Decision matrix: InData Labs vs Quantiphi
| Your situation | Recommended choice |
|---|---|
| You want a working engineer, not a recruiter, to run the technical screen | InData Labs |
| You need one specialist for a few days a week | Neither advertises part-time experts; ask about reduced hours |
| You need several engineers working as one team | Both; InData Labs rates higher overall |
| You want to test an engineer before committing | Neither publishes a trial; negotiate a short first term |
| Your budget is at the lower end | Compare: InData Labs (Not published) vs Quantiphi (Not published) |
| Your team works U.S. hours | Neither lists Latin American engineers; confirm overlap hours in the contract |
| You may want to hire the engineer permanently later | Neither lists direct hire; agree conversion terms up front |
Use case fit: InData Labs vs Quantiphi
| Use case | InData Labs fit | Quantiphi fit | Winner |
|---|---|---|---|
| Adding a computer-vision engineer to a retail shelf-analytics product | Strong | Strong | Both equally |
| Staffing an NLP specialist for document classification | Strong | Strong | Both equally |
| Staffing eight GenAI specialists into an enterprise program | Strong | Strong | Both equally |
| Adding Vertex AI or SageMaker engineers for a cloud ML migration | Strong | Strong | Both equally |
Verdict: InData Labs vs Quantiphi
InData Labs (4.4/5) is the stronger overall choice for most AI Engineer Staffing projects. Ten years of computer-vision and NLP delivery in an AI-only company.

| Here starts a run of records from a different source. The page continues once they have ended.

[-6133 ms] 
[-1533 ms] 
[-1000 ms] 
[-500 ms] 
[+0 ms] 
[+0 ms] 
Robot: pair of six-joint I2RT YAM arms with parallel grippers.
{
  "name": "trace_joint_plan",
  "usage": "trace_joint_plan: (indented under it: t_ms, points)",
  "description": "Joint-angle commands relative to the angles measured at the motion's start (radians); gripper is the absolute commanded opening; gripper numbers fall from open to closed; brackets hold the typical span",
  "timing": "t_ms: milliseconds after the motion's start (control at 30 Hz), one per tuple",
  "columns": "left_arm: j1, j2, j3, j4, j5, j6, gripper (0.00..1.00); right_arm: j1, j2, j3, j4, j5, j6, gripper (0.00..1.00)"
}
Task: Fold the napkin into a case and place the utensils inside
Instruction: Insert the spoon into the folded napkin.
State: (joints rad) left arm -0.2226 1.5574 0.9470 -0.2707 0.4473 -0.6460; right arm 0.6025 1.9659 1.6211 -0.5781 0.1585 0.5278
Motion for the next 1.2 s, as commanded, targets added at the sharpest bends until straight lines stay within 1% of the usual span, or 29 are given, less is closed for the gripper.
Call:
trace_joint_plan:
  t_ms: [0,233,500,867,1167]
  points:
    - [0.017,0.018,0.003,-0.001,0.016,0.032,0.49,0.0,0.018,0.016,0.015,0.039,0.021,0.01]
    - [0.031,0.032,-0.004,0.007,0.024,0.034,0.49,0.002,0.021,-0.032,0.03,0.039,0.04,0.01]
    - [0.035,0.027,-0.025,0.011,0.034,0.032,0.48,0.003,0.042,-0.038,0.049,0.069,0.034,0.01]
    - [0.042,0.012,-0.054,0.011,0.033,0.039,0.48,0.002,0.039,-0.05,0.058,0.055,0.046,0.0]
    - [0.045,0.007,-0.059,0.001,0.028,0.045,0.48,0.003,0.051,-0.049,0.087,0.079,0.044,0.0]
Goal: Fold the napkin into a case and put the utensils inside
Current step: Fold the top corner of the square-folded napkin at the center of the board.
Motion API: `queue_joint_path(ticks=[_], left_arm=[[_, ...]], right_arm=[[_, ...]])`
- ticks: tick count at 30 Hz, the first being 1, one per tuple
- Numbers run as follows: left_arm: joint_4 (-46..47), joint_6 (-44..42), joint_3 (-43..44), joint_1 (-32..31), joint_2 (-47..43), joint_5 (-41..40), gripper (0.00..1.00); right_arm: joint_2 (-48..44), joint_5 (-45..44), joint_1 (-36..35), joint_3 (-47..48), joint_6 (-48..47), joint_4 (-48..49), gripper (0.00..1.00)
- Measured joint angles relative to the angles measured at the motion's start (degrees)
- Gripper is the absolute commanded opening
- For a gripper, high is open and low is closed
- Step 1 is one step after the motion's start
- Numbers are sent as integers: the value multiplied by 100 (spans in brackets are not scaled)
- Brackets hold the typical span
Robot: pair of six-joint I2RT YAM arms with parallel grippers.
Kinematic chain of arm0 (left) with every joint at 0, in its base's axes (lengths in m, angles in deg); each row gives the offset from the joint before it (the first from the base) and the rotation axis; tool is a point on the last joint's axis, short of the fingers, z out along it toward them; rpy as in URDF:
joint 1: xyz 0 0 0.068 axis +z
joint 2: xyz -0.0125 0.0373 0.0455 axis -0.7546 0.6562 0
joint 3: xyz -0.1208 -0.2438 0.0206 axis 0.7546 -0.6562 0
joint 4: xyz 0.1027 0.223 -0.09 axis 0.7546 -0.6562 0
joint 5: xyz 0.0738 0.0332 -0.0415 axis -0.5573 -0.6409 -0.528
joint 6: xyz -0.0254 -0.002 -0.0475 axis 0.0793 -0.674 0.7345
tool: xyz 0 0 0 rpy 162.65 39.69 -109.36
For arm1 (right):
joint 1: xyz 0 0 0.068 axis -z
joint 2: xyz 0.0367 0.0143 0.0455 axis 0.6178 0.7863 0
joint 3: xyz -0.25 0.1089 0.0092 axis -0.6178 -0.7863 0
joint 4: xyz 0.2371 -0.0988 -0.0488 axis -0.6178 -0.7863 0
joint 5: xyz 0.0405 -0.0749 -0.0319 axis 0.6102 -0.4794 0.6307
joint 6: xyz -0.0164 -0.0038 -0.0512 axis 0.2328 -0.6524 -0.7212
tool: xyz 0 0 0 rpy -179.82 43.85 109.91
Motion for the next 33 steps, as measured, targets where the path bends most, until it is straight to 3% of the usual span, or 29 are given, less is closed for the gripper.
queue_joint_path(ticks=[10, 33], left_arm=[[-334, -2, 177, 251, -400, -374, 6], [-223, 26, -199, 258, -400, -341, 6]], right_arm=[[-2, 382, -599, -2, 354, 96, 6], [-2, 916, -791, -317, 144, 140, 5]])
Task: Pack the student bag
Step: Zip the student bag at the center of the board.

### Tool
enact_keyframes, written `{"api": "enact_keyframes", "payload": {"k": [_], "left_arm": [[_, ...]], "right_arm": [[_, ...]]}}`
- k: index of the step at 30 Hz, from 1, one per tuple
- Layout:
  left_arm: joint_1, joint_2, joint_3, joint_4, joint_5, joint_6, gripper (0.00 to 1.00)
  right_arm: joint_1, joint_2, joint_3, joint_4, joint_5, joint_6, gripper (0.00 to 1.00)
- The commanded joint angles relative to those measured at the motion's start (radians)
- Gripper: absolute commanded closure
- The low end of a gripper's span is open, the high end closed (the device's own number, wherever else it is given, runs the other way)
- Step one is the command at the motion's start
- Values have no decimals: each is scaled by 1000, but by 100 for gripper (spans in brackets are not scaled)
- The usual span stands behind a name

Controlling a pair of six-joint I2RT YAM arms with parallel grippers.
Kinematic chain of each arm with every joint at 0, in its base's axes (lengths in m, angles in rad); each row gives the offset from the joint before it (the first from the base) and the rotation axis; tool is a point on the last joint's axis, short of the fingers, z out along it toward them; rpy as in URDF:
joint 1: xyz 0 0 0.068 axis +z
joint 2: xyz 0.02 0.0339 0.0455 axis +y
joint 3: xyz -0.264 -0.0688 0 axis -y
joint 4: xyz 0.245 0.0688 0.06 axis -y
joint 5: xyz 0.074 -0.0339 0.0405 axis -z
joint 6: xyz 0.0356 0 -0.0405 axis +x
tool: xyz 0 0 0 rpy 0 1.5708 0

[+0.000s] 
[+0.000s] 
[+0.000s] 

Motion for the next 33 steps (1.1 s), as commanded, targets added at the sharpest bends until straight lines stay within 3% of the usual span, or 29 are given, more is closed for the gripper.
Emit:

Quantiphi (4.3/5) is worth a look if you need adding Vertex AI or SageMaker engineers for a cloud ML migration. If your situation matches that, Quantiphi is a competitive option.
Related comparisons
InData Labs vs Quantiphi FAQ
Is InData Labs better than Quantiphi?
InData Labs (4.4/5) scores higher overall, but "better" depends on your use case. InData Labs's strongest advantage: computer vision and NLP are core skills, not side offerings. Quantiphi's strongest advantage: can staff several AI specialties in parallel, which no other AI-only firm here can.
How do InData Labs and Quantiphi differ in pricing?
InData Labs uses dedicated team billed monthly; projects from under $50,000 to over $100,000 (clutch); rates on request pricing. Quantiphi uses elastic staffing billed per specialist; consulting quoted separately; rates on request pricing. Neither firm publishes a full rate card; a discovery call is required for project-specific quotes.
Which is better for enterprise: InData Labs or Quantiphi?
Quantiphi is the larger team and typically the better enterprise-scale choice. For very large programmes, verify team size and compliance coverage directly with each company before shortlisting.
What are the main differences between InData Labs and Quantiphi?
InData Labs's primary differentiator is: ten years of computer-vision and NLP delivery in an AI-only company. Quantiphi's primary differentiator is: the biggest AI-only bench here, sold through a named staffing program with AWS. They also differ in team size (50–100 vs 3,000–4,000+), minimum engagement (Not published vs Not published), and primary industries served (Retail, Healthcare vs Healthcare, Financial services).
Verify all details directly with each company before making a decision.